Level of accuracy of experimental confirmation of Newton's second law To what level of accuracy has Newton's second law, as in F = ma, been confirmed by experiment? Have the relativistic adjustments to it been confirmed as well, and to what accuracy?
 A: Any answer to this question is going to be a little complicated, for the following reason. In either Galilean relativity or special relativity, there is no preferred frame of reference. Based on nothing more than this, we can't have equations of motion of the form $x'=f(x)$, because then if the equation held in one frame, it would be guaranteed to fail in another frame. So we expect to have equations of motion of the form $x''=f(x',x)$ (unless there are higher derivatives involved, but higher derivative theories tend not to work very well). Since the equations of motion are guaranteed to be of this form, we can always just take $F=ma$ to be a definition of force, and therefore Newton's second law can only be tested in the sense that we can test for the existence of a preferred frame. People certainly have tested for preferred-frame effects or Lorentz invariance violation, and some of these tests are of insanely high precision, but this probably isn't what you have in mind when you ask for high-precision tests of the second law.
There are a couple of alternatives. (1) We can take $a=F/m$ as a physical law that predicts accelerations, but then if this is not to be vacuous, we have to define force. What this amounts to is that we need to pick some physical theory, such as Newtonian gravity, that predicts forces. Therefore the test of the second law is model-dependent, and it is ambiguous whether any non-null result is actually a violation of the second law or a violation of the other features of the model. In order to interpret such a test, we always need some test theory that predicts something different than the second law. (2) We can test whether force really transforms like a vector and adds like a vector, as we implicitly assume when we state the second law.

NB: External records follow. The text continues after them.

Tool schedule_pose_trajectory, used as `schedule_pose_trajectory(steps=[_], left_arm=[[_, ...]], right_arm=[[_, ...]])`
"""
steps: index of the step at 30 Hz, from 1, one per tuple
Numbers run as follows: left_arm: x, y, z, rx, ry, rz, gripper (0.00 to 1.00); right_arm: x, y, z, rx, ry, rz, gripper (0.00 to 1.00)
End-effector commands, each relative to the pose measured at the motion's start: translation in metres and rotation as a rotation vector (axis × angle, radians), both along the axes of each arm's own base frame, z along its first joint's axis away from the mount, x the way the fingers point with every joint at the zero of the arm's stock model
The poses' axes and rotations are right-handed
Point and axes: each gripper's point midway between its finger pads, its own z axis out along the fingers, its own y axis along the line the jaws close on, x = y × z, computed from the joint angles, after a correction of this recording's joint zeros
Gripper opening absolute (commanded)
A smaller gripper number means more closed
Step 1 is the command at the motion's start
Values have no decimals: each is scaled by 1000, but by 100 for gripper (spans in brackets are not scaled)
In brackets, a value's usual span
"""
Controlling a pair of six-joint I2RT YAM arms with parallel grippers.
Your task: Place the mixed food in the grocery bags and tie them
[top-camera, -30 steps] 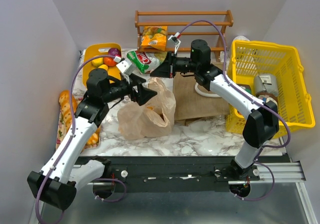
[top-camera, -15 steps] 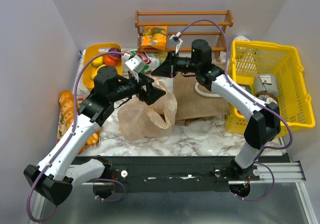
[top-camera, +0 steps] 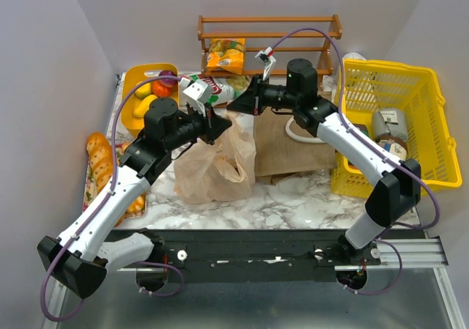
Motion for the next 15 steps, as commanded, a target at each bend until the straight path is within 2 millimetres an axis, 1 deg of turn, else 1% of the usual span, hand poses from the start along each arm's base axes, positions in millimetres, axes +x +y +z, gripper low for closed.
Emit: schedule_pose_trajectory(steps=[1, 2, 3, 6, 7, 9, 10, 11, 14, 15], left_arm=[[15, 16, -1, 26, -33, 128, 0], [16, 18, -1, 30, -32, 140, 0], [18, 21, -2, 34, -34, 161, 0], [21, 20, -3, 22, -32, 168, 0], [21, 19, -4, 16, -28, 162, 0], [23, 17, -5, 8, -24, 162, 0], [23, 16, -6, 5, -21, 161, 0], [24, 16, -7, 4, -17, 166, 0], [26, 17, -10, -4, -15, 178, 0], [26, 17, -9, -10, -19, 180, 0]], right_arm=[[-8, -16, 17, -10, -77, -82, 1], [-9, -19, 19, -11, -88, -93, 1], [-13, -23, 28, -2, -113, -102, 1], [-18, -26, 27, -11, -136, -117, 1], [-24, -25, 30, -7, -151, -112, 1], [-30, -22, 26, -12, -162, -98, 1], [-37, -17, 26, -11, -167, -78, 1], [-40, -15, 23, -12, -166, -67, 1], [-51, -4, 9, -24, -154, -21, 1], [-54, 0, 1, -36, -144, -7, 1]])
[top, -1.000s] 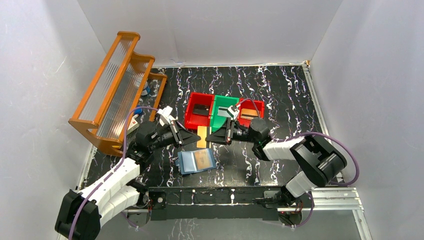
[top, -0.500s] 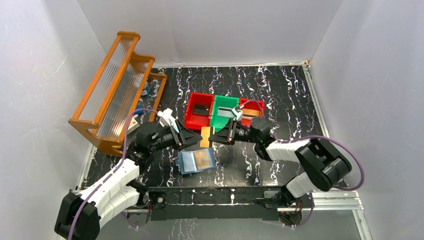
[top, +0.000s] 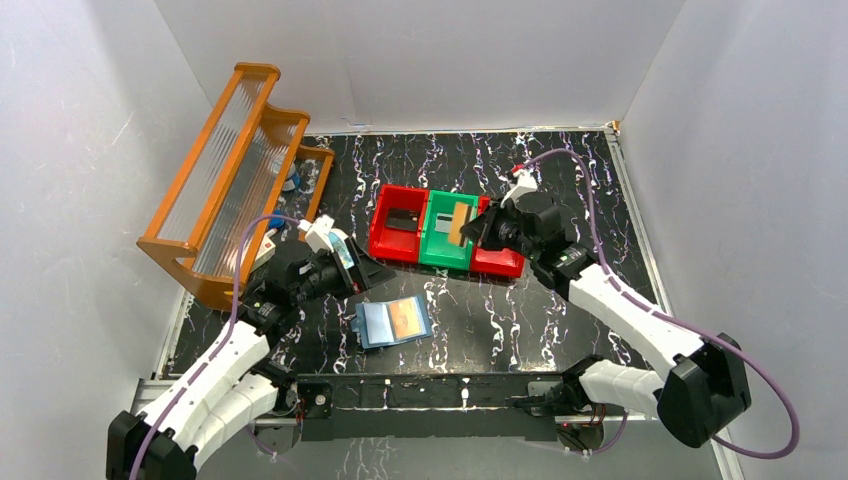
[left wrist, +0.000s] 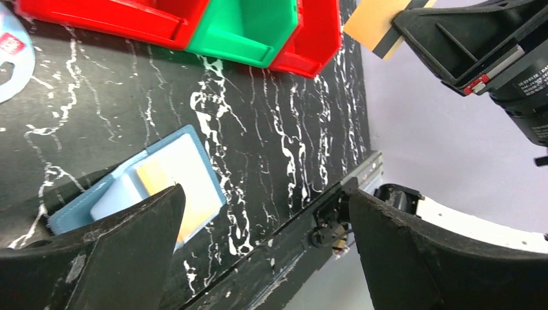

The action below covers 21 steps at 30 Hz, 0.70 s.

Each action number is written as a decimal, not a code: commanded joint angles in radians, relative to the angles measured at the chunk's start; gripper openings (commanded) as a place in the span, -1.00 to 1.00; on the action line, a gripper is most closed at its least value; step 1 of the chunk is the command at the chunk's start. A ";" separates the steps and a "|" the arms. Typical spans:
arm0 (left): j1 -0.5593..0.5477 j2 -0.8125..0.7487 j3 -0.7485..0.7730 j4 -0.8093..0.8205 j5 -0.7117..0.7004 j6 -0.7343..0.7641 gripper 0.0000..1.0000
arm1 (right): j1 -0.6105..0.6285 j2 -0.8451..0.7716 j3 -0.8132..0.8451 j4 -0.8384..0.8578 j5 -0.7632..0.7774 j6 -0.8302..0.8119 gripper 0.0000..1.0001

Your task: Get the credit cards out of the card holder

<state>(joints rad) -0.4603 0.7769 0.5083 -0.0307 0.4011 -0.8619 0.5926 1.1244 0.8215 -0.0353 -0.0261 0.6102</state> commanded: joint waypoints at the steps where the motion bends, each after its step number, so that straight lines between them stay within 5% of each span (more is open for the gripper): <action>1: 0.003 -0.044 0.053 -0.116 -0.104 0.073 0.97 | -0.002 -0.010 0.060 -0.213 0.309 -0.311 -1.00; 11: 0.003 -0.038 0.084 -0.161 -0.119 0.114 0.97 | -0.002 0.025 0.065 -0.138 0.418 -0.803 -1.00; 21: 0.004 -0.054 0.088 -0.192 -0.138 0.127 0.97 | -0.012 0.128 0.080 -0.153 0.338 -1.153 -1.00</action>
<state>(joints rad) -0.4599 0.7376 0.5549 -0.1951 0.2722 -0.7578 0.5900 1.2171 0.8474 -0.2092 0.3508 -0.3691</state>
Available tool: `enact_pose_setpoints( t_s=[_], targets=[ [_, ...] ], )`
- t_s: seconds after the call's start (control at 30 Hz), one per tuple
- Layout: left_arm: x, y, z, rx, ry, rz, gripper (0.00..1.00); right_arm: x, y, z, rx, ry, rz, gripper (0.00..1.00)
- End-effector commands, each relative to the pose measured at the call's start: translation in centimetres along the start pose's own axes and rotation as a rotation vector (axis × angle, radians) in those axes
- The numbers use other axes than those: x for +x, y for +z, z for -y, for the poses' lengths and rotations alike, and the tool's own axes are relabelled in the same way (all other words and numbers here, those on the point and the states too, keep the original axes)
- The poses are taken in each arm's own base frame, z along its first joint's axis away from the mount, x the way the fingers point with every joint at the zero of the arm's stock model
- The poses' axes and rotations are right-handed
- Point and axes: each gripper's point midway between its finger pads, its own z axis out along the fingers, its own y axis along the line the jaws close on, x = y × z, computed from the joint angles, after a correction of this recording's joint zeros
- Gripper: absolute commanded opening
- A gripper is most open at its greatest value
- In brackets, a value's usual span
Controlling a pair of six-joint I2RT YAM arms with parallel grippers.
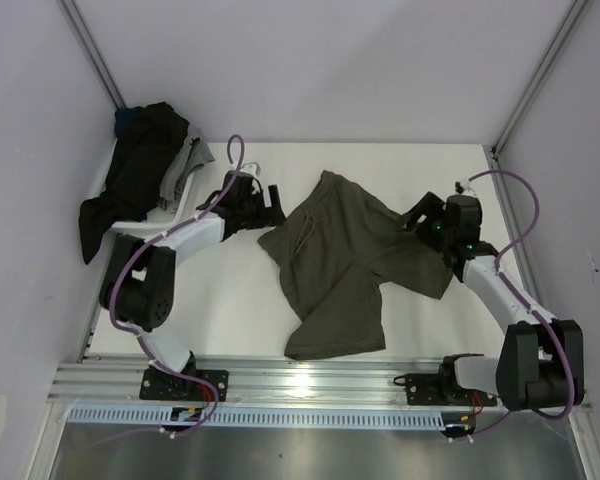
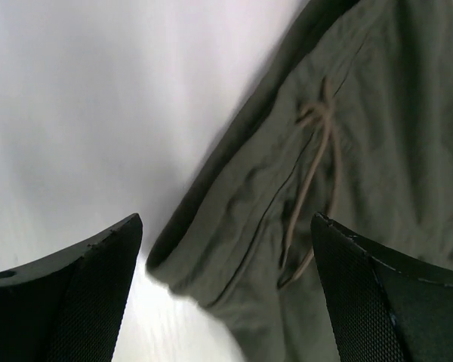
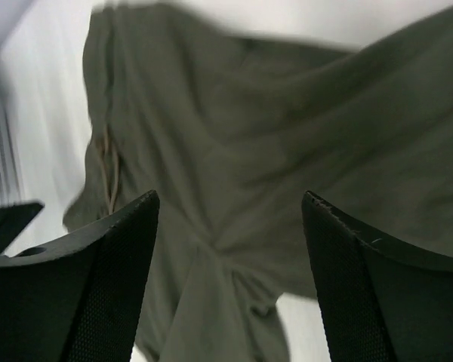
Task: Fold and stack the shorts
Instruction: Flatten the shorts out
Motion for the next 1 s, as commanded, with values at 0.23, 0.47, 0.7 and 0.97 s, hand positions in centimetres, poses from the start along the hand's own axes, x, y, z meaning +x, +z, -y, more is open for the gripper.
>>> enact_pose_setpoints(
  t_s=[0.23,0.47,0.7,0.97],
  targets=[
    [3.7,-4.1,-2.5,-0.085,-0.046,-0.004,0.94,13.4,-3.5,-5.6,-0.124,-0.307,-0.359,0.75],
    [5.7,-2.3,-3.2,-0.072,-0.083,-0.047,0.92,12.9,-1.2,-5.0,-0.095,-0.301,-0.353,0.73],
    [6.4,0.4,-3.0,-0.057,-0.167,-0.083,0.84,6.2,2.7,-4.1,-0.012,-0.236,-0.295,0.46],
    [7.2,2.9,-2.6,-0.019,-0.230,-0.108,0.56,3.8,7.3,-0.1,0.086,-0.167,-0.292,0.36]
  ],
)
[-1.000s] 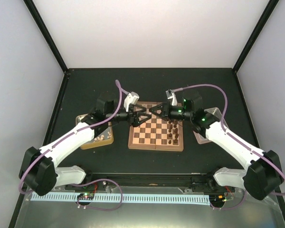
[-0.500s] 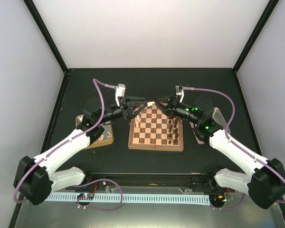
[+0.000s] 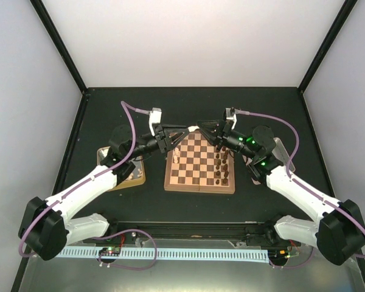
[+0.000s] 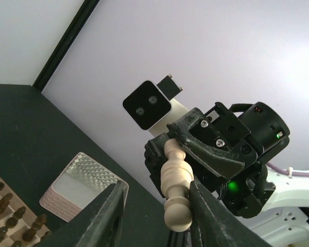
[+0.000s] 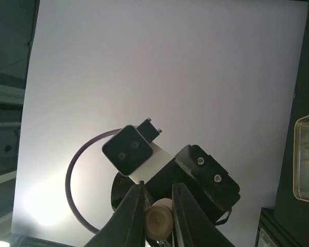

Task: Set up the chess pieces on the board
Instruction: Pick up the chess piece from the storage box.

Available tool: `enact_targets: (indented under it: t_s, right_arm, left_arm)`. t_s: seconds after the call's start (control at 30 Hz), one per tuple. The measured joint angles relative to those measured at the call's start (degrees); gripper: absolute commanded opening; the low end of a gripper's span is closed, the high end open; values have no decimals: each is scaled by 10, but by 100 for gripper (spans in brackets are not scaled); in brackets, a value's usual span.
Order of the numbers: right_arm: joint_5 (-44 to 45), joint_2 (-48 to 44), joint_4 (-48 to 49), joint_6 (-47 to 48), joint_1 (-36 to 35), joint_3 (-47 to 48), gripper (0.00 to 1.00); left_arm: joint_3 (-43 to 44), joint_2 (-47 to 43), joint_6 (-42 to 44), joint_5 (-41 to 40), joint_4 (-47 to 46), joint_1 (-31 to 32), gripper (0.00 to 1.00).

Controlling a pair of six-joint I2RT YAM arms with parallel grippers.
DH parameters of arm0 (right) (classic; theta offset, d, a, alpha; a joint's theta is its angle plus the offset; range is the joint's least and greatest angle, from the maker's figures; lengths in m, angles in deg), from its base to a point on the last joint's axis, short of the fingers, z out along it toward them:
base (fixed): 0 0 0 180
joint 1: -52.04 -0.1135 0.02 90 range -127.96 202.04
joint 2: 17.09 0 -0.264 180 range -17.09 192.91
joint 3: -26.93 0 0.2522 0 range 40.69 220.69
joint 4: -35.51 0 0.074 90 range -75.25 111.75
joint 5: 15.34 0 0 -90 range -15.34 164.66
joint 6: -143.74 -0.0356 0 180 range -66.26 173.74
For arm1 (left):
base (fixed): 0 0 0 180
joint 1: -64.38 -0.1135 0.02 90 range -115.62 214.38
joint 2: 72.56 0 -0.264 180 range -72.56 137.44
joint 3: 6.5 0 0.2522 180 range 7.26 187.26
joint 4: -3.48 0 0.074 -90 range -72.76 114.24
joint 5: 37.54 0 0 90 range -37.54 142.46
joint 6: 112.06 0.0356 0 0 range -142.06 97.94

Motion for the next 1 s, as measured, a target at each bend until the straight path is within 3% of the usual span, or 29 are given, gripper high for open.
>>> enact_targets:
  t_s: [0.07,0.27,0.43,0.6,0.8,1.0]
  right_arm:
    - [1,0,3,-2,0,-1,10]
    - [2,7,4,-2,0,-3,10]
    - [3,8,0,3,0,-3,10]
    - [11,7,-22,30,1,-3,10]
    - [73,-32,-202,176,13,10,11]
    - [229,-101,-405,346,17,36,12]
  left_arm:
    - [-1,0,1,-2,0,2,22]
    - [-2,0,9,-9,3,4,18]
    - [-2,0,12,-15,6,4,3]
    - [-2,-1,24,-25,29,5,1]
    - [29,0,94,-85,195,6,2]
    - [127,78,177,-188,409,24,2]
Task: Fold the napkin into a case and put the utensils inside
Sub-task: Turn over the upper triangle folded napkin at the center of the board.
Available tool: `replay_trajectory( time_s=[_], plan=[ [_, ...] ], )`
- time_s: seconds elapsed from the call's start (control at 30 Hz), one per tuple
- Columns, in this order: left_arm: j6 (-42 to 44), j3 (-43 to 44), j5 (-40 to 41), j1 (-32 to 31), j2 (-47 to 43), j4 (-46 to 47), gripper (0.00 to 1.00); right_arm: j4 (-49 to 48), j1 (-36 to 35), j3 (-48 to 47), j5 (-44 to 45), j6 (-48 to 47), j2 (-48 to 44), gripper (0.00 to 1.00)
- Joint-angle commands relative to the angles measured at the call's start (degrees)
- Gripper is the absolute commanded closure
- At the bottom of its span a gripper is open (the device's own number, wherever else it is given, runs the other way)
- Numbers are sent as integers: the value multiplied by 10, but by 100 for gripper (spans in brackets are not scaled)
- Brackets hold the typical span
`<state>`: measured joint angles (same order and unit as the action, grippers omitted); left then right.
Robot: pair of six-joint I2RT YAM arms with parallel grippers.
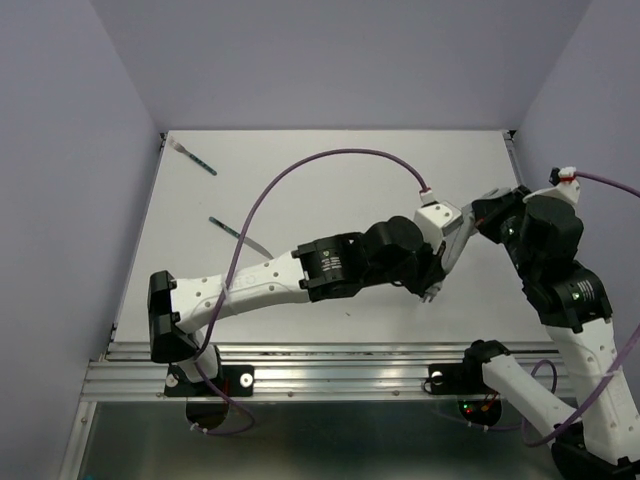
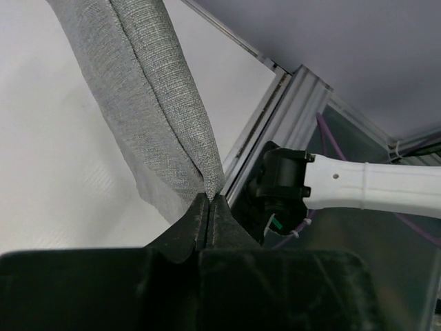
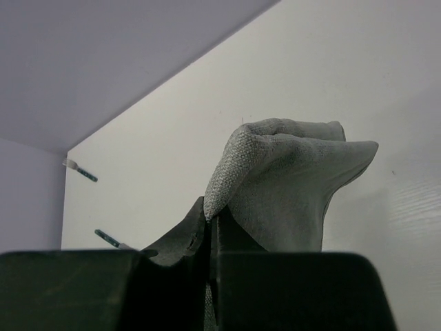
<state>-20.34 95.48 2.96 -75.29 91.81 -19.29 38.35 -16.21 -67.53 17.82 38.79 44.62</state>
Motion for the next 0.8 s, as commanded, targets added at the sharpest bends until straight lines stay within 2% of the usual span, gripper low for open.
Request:
replay_trajectory(
  time_s=[0.0,0.2,0.37,0.5,0.6,0.77],
  plan=[
    [-20,29,-2,-26,16,21,100,50,1,0,47,-5,-40,99],
    [-29,-1,-50,-31,32,65,100,86,1,10,67,-18,-48,99],
    [-28,-38,-105,-11,45,108,100,47,1,8,56,-42,35,99],
    [-35,-115,-171,43,27,182,100,-21,1,-4,19,-68,141,99],
    [-43,-195,-221,115,5,242,100,-80,1,-24,-30,-73,247,99],
    [-40,-266,-264,215,-3,269,100,-173,1,-73,-114,-66,395,99]
  ],
)
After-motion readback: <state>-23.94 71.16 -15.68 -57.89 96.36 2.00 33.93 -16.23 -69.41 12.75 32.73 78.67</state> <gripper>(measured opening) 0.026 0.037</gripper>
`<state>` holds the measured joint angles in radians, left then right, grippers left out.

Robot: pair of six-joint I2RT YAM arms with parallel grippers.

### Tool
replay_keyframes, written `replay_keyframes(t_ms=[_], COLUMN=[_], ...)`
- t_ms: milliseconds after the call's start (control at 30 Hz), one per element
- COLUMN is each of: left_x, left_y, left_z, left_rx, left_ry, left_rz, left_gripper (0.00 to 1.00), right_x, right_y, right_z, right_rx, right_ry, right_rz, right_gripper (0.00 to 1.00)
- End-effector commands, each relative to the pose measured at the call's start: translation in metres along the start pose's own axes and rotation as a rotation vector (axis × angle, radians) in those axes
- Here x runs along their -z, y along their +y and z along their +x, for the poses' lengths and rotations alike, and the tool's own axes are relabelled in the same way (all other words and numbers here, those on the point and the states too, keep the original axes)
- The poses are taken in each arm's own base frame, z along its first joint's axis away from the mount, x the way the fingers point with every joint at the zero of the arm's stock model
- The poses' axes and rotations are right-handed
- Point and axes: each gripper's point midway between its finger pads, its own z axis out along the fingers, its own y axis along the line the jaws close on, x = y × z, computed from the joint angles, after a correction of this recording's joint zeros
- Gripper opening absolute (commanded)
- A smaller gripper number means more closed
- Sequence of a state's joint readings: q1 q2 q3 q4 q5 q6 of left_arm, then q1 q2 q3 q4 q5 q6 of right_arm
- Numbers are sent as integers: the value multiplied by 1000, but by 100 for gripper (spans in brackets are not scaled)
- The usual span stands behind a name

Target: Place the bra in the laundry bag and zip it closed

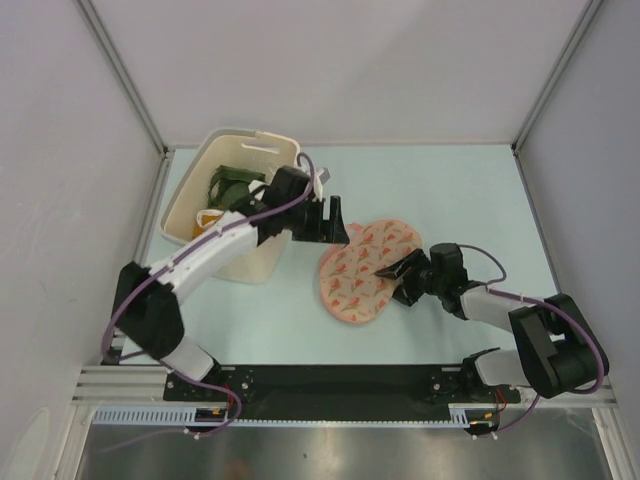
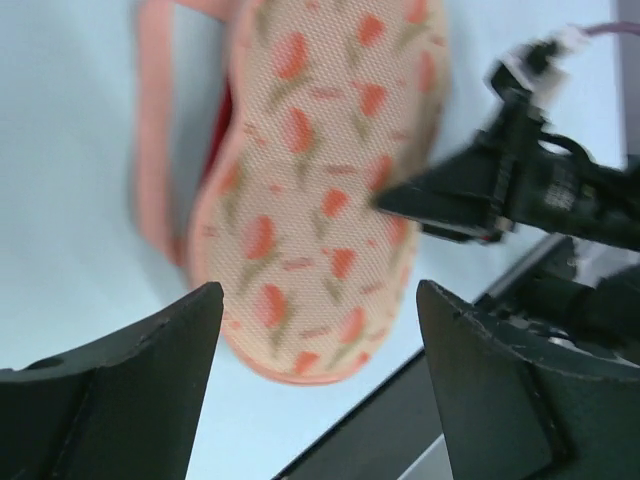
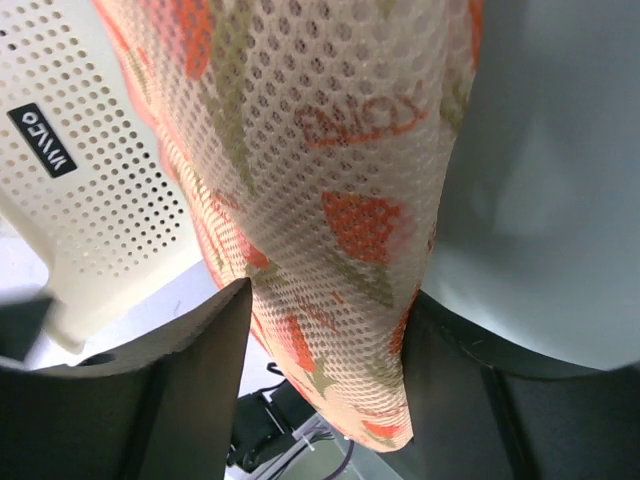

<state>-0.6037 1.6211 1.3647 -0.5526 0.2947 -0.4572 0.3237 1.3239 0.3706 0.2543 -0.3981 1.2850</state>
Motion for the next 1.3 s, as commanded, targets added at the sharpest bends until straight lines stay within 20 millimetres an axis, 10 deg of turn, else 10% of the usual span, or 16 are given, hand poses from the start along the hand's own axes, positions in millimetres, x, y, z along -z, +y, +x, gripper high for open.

The best tests that I know of are mostly gravitational. If you're looking for a test where relativistic effects are negligible, then the best example I know of is the observations that have been used to test MOND. When MOND is used for the purposes for which it was designed, which was to explain rotation curves of galaxies without the need for dark matter, the anomalous accelerations produced are on the order of $10^{-10}$ m/s2. If you don't believe in MOND, and you are satisfied with independent estimates of how much dark matter there is, then you can take this as a rough upper limit on the size of accelerations that violate Newton's second law.
MOND also predicts "external field effects" (EFE), which are basically effects in which forces don't add like vectors. EFE would, for example, produce an effect on the motion of the planets in our solar system due to the existence of the galaxy's external gravitational field. Observations limit any such anomalous acceleration of the planets to no more than about $10^{-14}$ m/s2 (Iorio 2009). 
There are a lot of solar system tests that have very high precision. All of these require relativistic corrections. Lunar laser ranging correctly predicts the orbit of the moon to precisions of about 4 mm over 40 years. The test theory here is PPN, and the PPN parameters are constrained to be less than parts per million.
The Pioneer anomaly has now pretty much been explained as a bogus thermal effect, so it can now be interpreted as a null result. Any anomalous acceleration is limited to about $10^{-9}$ m/s2, compared to a predicted gravitational acceleration of on the order of $10^{-5}$ m/s2 (all of this after taking into account relativistic corrections). Flyby anomalies (anomalous motion of spacecraft diving past a planet in highly elliptical orbits) are also probably bogus, and are no more than about $10^{-4}$ m/s2 compared to a prediction of on the order of 10 m/s2 from theory.
At velocities where relativistic effects are strong, there have been accelerator-based tests of dynamics such as Meyer, 1963, which confirmed $E^2=m^2+p^2$ (in units with c=1) to a precision of about $5\times10^{-4}$ at speeds of about 0.99c. The relativistic velocity-momentum relation has been confirmed to about 0.3% by Zrelov, 1958, in an accelerator-based experiment with protons having $v/c=0.8112$. The really high-precision tests of relativistic dynamics are all quantum-mechanical, though, not classical.
A: $F = m \cdot a$ is not newton's second law of motion it is merely a simplification of newton's 2nd law which when stated word for word is

Impressed force is directly proportional to the rate of change of momentum

mathematically you can state that $$F \space \alpha \space \frac{dp}{dt} $$
Substituting the definition of momentum you get
$F \space \alpha  \space \frac{d(mv)}{dt}$
And since mass is a constant value for many everyday systems we encounter we remove mass from the differential to get our equation $F \space \alpha  \space \space m \cdot\frac{dv}{dt}$
and since dv/dt is a(cceleration) you get F = ma. Which here you can see is a simplification of the second law but not the law itself.